Exercise aim:
The listing below is to be duplicated exactly, with every picture omitted.

Input data:
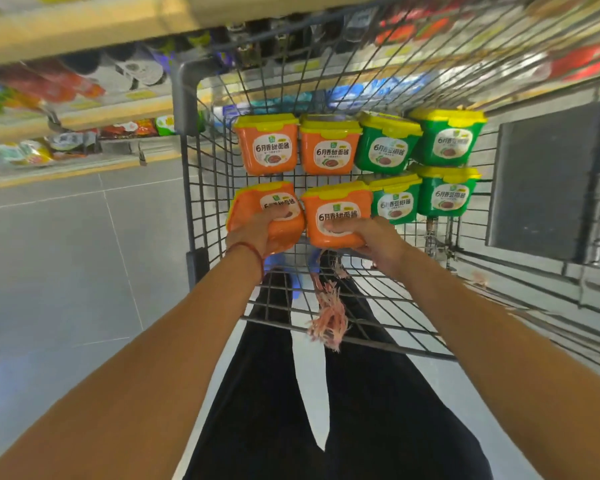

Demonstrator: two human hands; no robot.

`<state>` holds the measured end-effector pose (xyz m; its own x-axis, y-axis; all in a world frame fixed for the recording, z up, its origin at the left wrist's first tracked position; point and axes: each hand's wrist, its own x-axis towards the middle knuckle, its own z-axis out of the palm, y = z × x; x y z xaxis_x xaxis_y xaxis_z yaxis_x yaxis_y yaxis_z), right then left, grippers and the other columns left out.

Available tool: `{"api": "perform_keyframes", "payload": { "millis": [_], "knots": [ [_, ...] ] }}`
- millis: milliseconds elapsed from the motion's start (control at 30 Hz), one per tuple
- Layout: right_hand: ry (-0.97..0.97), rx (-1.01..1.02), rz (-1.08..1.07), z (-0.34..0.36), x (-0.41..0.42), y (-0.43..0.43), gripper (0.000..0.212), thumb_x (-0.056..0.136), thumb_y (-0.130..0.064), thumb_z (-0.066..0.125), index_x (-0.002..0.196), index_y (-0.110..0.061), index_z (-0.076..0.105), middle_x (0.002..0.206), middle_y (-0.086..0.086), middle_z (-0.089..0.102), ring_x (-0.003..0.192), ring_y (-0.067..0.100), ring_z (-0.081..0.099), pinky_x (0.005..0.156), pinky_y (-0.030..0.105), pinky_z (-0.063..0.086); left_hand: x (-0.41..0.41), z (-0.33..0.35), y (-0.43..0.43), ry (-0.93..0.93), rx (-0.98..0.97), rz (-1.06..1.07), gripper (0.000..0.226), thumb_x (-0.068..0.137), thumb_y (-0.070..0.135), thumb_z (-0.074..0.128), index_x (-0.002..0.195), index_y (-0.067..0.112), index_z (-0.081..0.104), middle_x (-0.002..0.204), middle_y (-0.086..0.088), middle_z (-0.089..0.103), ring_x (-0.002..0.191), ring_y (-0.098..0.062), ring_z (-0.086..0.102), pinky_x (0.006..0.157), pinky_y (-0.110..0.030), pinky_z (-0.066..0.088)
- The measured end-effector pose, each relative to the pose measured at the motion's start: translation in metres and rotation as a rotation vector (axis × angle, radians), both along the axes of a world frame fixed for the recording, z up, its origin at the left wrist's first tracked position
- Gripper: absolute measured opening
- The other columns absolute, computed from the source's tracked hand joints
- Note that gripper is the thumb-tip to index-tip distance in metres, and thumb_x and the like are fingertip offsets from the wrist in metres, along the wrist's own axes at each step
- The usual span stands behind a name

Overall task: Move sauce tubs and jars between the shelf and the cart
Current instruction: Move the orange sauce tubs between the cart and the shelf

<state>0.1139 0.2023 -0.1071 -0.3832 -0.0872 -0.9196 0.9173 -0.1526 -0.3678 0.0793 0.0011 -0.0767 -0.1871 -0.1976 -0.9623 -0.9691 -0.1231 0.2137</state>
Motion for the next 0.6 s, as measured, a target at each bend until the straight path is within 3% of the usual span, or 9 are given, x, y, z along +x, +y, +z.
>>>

Response area:
Demonstrator: two human hands; no robot.

`<state>` holds the measured end-effector pose (xyz m; its own x-axis, y-axis; all in a world frame fixed for the recording, z up, its origin at the left wrist's first tracked position; point and axes: each hand's wrist, its own x-axis towards the middle knuckle, its own z-axis out of the palm, y = z × x; x y z xaxis_x xaxis_y xaxis_z yaxis_x yaxis_y yaxis_z), right then left, grippers and the other columns left out.

Available tool: `{"api": "perform_keyframes", "payload": { "millis": [_], "knots": [ [_, ...] ] }}`
- millis: milliseconds elapsed from the motion's start (control at 30 Hz), one per tuple
- Layout: right_hand: ry (-0.97..0.97), rx (-1.01..1.02), rz (-1.08..1.07), z (-0.34..0.36), x (-0.41..0.42), y (-0.43..0.43), gripper (0.000..0.212), thumb_x (-0.056..0.136), thumb_y (-0.130..0.064), thumb_z (-0.066..0.125), index_x (-0.002..0.196), index_y (-0.110..0.061), index_z (-0.076..0.105), middle_x (0.002..0.206), middle_y (-0.086..0.086), middle_z (-0.089..0.102), ring_x (-0.003..0.192), ring_y (-0.067..0.100), ring_z (-0.081..0.099), pinky_x (0.005..0.156), pinky_y (-0.030..0.105), pinky_z (-0.063..0.086); left_hand: x (-0.41..0.41), z (-0.33..0.35), y (-0.43..0.43), ry (-0.93..0.93), rx (-0.98..0.97), rz (-1.06..1.07), gripper (0.000..0.226), thumb_x (-0.068..0.137), thumb_y (-0.070..0.135), thumb_z (-0.074..0.128), index_x (-0.002..0.195), index_y (-0.067..0.112), index_z (-0.081..0.104), middle_x (-0.002..0.204), middle_y (-0.086..0.088), middle_z (-0.089..0.103), ring_x (-0.002..0.191), ring_y (-0.098..0.062), ring_z (-0.086..0.102), pinky_x (0.006..0.157), pinky_y (-0.110..0.030), pinky_z (-0.066..0.088)
- The measured end-effector pose, each relative to the pose measured at the motion's start: translation in metres and rotation as a rotation vector (axis × angle, radians), both along the axes of a world frame fixed for the recording, z up, its origin at the left wrist's first tracked position
- Gripper: absolute measured opening
- The other columns absolute, computed from the source's tracked hand joints
- Note that gripper is the thumb-tip to index-tip distance in metres, and thumb_x and the like are fingertip offsets from the wrist in metres, along the wrist's own axes at each step
- The usual span stands behind a name

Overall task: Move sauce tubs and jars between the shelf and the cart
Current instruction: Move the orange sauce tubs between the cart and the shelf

<state>0.1139 0.2023 -0.1071 -0.3832 -0.0872 -0.9196 0.9173 -0.1526 -0.3678 0.0793 0.0011 -0.0767 -0.1871 -0.1976 -0.9623 -0.9691 -0.1231 0.2137</state>
Motion for the next 0.6 s, as measured, a target at each bend until the straight path is within 3% of the usual span, or 9 are given, x, y, z along +x, +y, +z.
>>>

The exercise requires no additional content.